La fracture numérique peut, chez nos concitoyens, se manifester par un manque de maîtrise des usages et des outils du web, que ce soit à cause de l’âge, du niveau de formation, d’un handicap ou, tout simplement, de difficultés de lecture. Monsieur le ministre, vous avez ainsi évalué à 13 millions le nombre de Français qui ne savent pas se servir d’internet ; 20 % de la population a ainsi un accès limité ou inexistant aux procédures dématérialisées.

La crise a encore renforcé l’urgence de s’interroger sur la pertinence des politiques de dématérialisation engagées depuis le début du quinquennat. La dématérialisation généralisée des agences de service public – préfectures, trésoreries, agences Pôle emploi, agences de l’habitat… – plaçait déjà nombre de nos concitoyens dans une situation de grande fragilité technologique.

Si la dématérialisation peut permettre une simplification et un gain de temps, elle doit être accessible à tous, ce qui n’est pas le cas actuellement. En effet, elle s’est parfois faite dans l’urgence et de manière radicale, sans aucune préparation, sans formation ni accompagnement à l’usage des nouveaux outils, qui sont complexes. Cela limite l’accès aux aides de l’État pour certains de nos concitoyens, particulièrement les plus fragiles.

Ces difficultés concernent également les entreprises, notamment les plus petites d’entre elles – je pense par exemple à la dématérialisation des marchés publics.

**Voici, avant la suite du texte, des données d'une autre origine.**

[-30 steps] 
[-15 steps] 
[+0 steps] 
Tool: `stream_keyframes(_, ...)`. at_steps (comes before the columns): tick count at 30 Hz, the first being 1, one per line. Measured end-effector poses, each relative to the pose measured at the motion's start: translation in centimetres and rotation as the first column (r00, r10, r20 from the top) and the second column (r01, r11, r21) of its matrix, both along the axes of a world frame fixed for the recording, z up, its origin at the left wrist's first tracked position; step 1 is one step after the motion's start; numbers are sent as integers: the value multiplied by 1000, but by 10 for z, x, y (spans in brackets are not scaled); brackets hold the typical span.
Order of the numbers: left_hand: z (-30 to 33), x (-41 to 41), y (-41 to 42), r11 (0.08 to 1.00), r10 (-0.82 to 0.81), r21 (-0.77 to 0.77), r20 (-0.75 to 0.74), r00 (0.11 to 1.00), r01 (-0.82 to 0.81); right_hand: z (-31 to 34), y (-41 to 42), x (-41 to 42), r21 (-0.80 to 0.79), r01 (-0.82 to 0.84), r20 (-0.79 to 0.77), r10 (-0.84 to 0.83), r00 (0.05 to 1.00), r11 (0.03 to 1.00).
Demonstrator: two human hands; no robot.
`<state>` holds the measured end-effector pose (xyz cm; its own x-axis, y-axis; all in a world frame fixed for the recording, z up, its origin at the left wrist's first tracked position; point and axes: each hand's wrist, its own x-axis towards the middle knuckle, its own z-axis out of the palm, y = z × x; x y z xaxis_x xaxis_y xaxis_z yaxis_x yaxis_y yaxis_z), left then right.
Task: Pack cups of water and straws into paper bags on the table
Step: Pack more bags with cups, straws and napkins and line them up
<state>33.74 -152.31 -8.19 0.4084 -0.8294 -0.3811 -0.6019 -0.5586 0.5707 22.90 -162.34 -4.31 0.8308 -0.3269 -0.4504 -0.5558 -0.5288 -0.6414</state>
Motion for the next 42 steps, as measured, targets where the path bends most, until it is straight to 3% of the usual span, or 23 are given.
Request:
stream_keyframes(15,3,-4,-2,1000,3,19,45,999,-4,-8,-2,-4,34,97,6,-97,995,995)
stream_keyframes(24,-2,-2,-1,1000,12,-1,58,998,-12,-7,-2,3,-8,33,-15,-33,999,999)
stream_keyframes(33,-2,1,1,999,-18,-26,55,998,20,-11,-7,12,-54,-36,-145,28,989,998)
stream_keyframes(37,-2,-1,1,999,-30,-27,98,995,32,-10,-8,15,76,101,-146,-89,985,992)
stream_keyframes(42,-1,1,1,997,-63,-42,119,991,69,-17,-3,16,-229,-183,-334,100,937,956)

Or ces difficultés d’accès aux services publics mettent à mal l’égalité républicaine, et la crise a considérablement accentué ce phénomène. C’est d’autant plus dommageable qu’internet est un outil de résilience qui peut nous aider à relancer l’économie et à améliorer le quotidien de nos concitoyens.

Si l’accès au numérique devient un droit fondamental pour tous les Français, il faut que l’État le garantisse au même titre que le droit à un logement digne ou la liberté d’expression. Cela passe par la reconnaissance d’un véritable service public de la médiation numérique et le déploiement de moyens massifs pour accompagner les publics les plus éloignés du numérique.

Nous formulons à ce titre plusieurs propositions, dont je ne citerai que les principales : conditionner l’objectif de 100 % des services publics dématérialisés en 2022 à la couverture numérique complète du territoire et à l’inclusion numérique ; coconstruire les plateformes numériques avec les usagers ; faire en sorte que l’inclusion numérique passe nécessairement par l’échelon local, en créant un maillage de médiation numérique qui s’appuiera sur les communes ; mettre en place un accompagnement personnalisé d’ultraproximité qui permette d’aller vers les exclus du numérique ; équiper chaque foyer d’un matériel informatique performant d’ici à 2022 et optimiser le recyclage des équipements informatiques obsolètes ; enfin, pour servir ces quelques objectifs, redéployer le fonds pour la société numérique de la Caisse des dépôts et consignations, qui représente tout de même 4, 5 milliards d’euros.

Le numérique a un rôle capital à jouer pour contribuer à forger une société plus égalitaire, sobre et durable. La sortie de crise ne pourra faire l’économie d’une nouvelle stratégie en matière numérique, et nous savons tous à quel point nous n’avons pas le droit de manquer ce tournant, sauf à prendre le risque que nos droits fondamentaux, nos libertés publiques et notre équilibre économique et social payent un lourd tribut.